Security Experts:

MongoDB Databases Actively Hijacked for Extortion

A hacker is attempting to monetize on MongoDB databases exposed to the Internet by hijacking them and demanding a ransom for the data, security researcher Victor Gevers has discovered.

Going by the online handle of Harak1r1, the hacker searchers for insecure, exposed MongoDB databases and then attempts to compromise them. After accessing these databases, the attacker steals their content and denies access to it by replacing the databases with one called WARNING, containing one table with one record, both called WARNING too.

Victims are instructed to send 0.2 Bitcoins (BTC) to a specific Bitcoins address to recover their data. As it turns out, over a dozen companies have already paid the ransom.

“Send 0.2 BTC to this address 13zaxGVjj9MNc2jyvDRhLyYpkCh323MsMq and contact this email [[email protected]] with your IP of your server to recover your database!” the warning reads.

According to Victor Gevers, co-founder of GDI Foundation, a non-profit organization, the attackers might be using an automation tool, but they probably manually select the databases to target. Basically, the hackers appear interested only in those databases that contain important data, because the affected companies are more likely to pay the ransom to regain access to them.
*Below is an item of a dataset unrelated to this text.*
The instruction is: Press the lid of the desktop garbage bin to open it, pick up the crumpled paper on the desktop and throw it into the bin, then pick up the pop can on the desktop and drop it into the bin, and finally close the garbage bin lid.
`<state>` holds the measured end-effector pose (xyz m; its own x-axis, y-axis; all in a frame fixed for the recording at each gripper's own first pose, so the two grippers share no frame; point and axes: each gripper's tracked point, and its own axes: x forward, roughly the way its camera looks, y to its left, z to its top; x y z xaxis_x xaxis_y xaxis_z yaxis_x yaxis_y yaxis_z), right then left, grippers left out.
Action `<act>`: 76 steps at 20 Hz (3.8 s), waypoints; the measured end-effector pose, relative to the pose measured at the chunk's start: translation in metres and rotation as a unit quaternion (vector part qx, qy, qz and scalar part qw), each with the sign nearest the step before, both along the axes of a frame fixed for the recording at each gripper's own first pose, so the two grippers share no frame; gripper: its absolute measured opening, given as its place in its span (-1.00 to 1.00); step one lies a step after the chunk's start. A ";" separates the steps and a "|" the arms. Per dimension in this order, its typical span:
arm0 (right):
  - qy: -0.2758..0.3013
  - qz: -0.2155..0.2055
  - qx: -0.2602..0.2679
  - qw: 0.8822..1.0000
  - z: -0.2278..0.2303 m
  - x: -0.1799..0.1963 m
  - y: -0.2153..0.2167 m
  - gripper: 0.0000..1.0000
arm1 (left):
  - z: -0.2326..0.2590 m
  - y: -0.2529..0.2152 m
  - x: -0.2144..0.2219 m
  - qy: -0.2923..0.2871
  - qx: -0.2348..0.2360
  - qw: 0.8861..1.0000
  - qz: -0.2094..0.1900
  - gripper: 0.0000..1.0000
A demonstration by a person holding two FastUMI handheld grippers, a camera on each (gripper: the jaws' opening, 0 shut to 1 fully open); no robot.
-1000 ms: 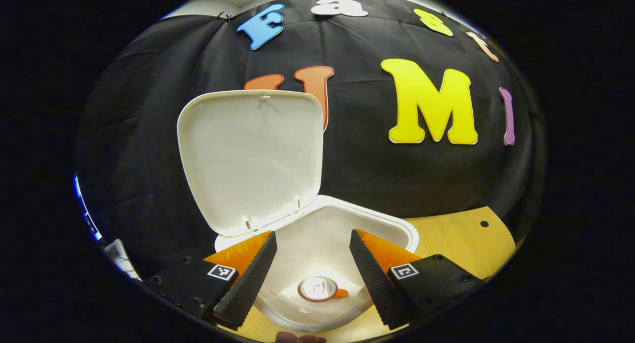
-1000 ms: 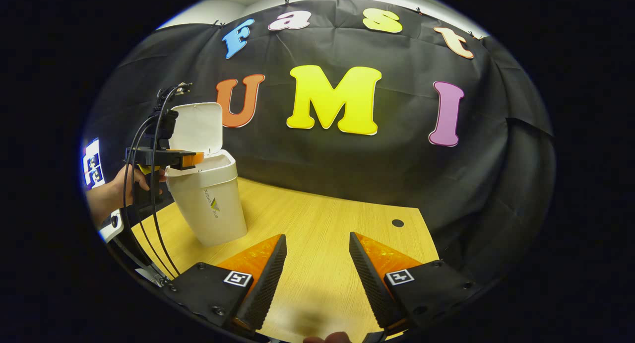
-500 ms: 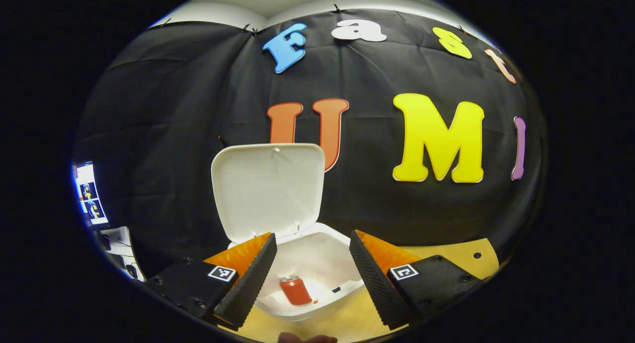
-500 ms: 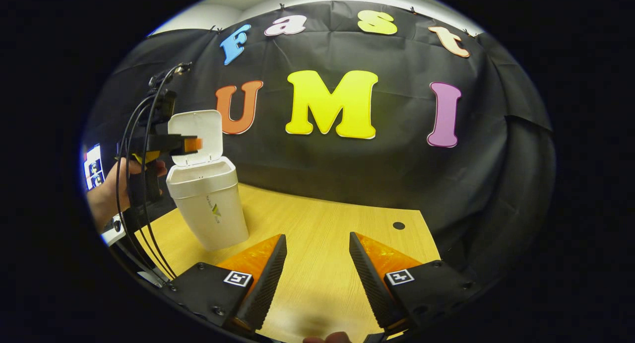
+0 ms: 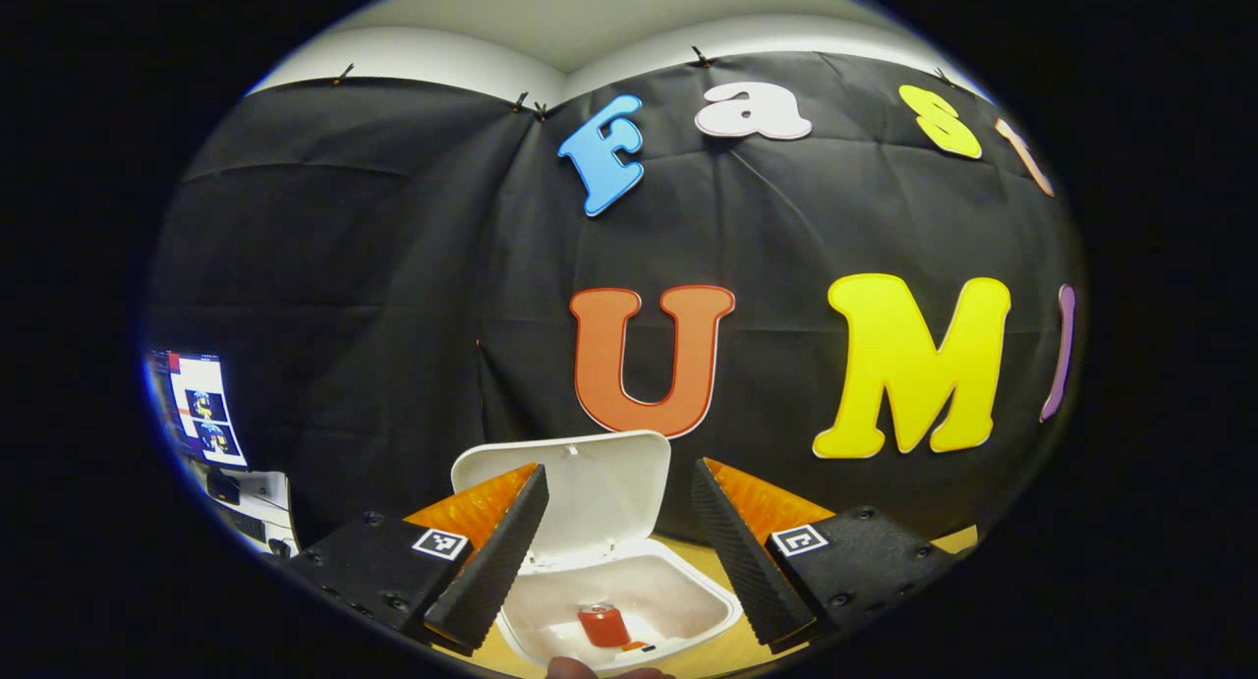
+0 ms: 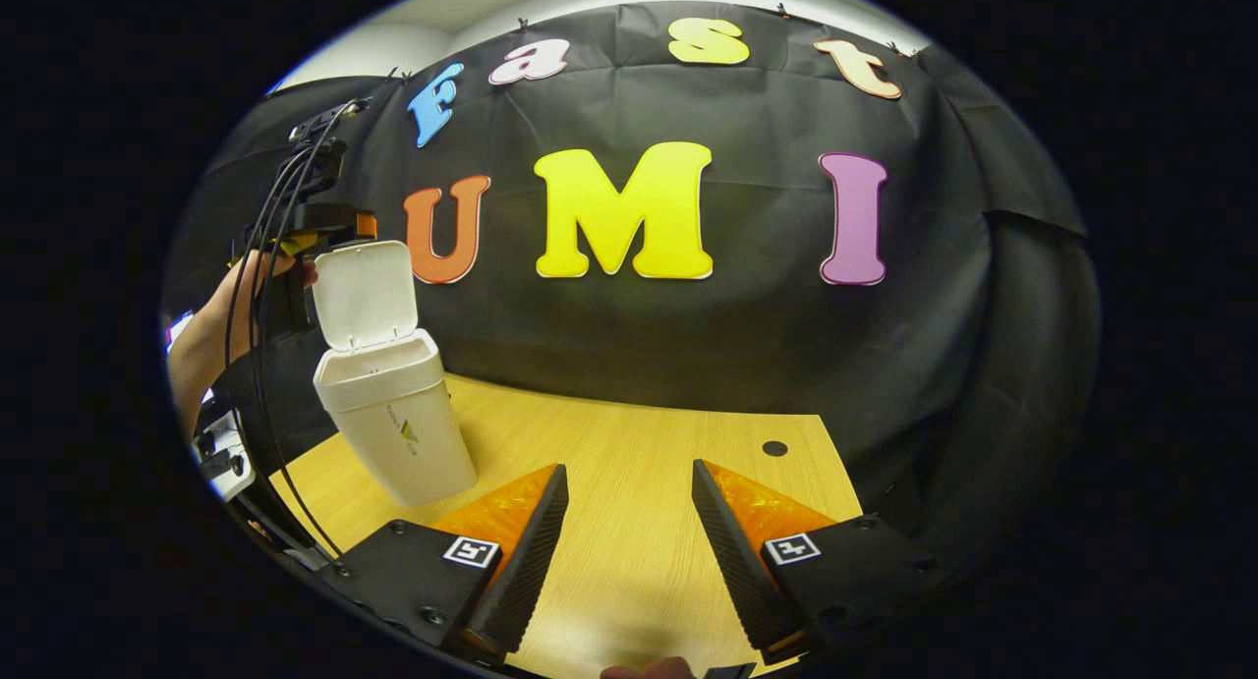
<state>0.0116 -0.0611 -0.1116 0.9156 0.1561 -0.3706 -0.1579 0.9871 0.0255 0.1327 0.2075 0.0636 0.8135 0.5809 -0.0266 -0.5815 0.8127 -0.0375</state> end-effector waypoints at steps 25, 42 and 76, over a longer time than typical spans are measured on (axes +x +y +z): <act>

“They use some sort of automation tool, but they also do some of the work manually. If they used a fully automated tool, we might have seen all exposed MongoDB databases being hijacked in one swift move,” Gevers told SecurityWeek.

The hijacking campaign is ongoing, with the number of attacked MongoDB databases growing fast, Gevers told us. It all started with what appeared to be an isolated incident just before Christmas, but the attack had already hit hundreds of databases several days later, and the researcher decided to post information about it online.

Yesterday, the number of compromised databases was of around 2000, but it has since grown to over 3500, the security researcher said. What’s more, Gevers discovered that companies are actually paying the ransom in an attempt to retrieve their data.

Information available on Blockchain.info shows that the Bitcoin address used by the attacker has been constantly receiving payments for the past two weeks, and that the attackers are moving the money to other destinations. A total of 14 different payments were made to the address between December 21, 2016, and January 3, 2017.

“Searching for the compromised databases on Shodan this morning revealed that the number has grown significantly since yesterday. This is clearly a real-live attack happening right now, and companies are paying to retrieve their data” Gevers said.

Apparently, the attackers don’t care which countries the affected entites are from. Soon after the news broke, companies from the United States, United Kingdom, China, Finland, and other countries have confirmed such incidents, the researcher says. These organizations are from a variety of industries, including healthcare, Gevers also reveals.

The researcher points out that this incident once again proves that MongoDB databases exposed to the Internet represent a major vulnerability for companies. Such databases, he explains, have long been abused for malicious purposes, even vandalism.

“However, this is the first time we encounter a situation where an exposed database is held for ransom,” Gevers continued.

To put things into perspective, there are over 30,000 MongoDB installations on the web, most believed to be insecure and publicly available. Gevers, who has been searching for insecure databases for years, has sent thousands of responsible disclosure emails to the affected companies, but never before warned about their databases being used for extortion.

The exposed databases allow unauthenticated connections via port 27017, meaning that anyone can access them with full admin rights, thus being able to create, read, update and delete records. Usually, Gevers warns companies that insecure databases can be used to host malware or botnets, or for hiding files in the GridFS. Now, he also warns them that databases could be held for ransom.

“Our advice would be to protect this server with a firewall blocking port 27017 or limit the access of the service with bind_ip to only accept local connections as option in the configuration. Or you can choose to restart the database server with -auth option after you create users who can access the database,” Gerves tells affected companies.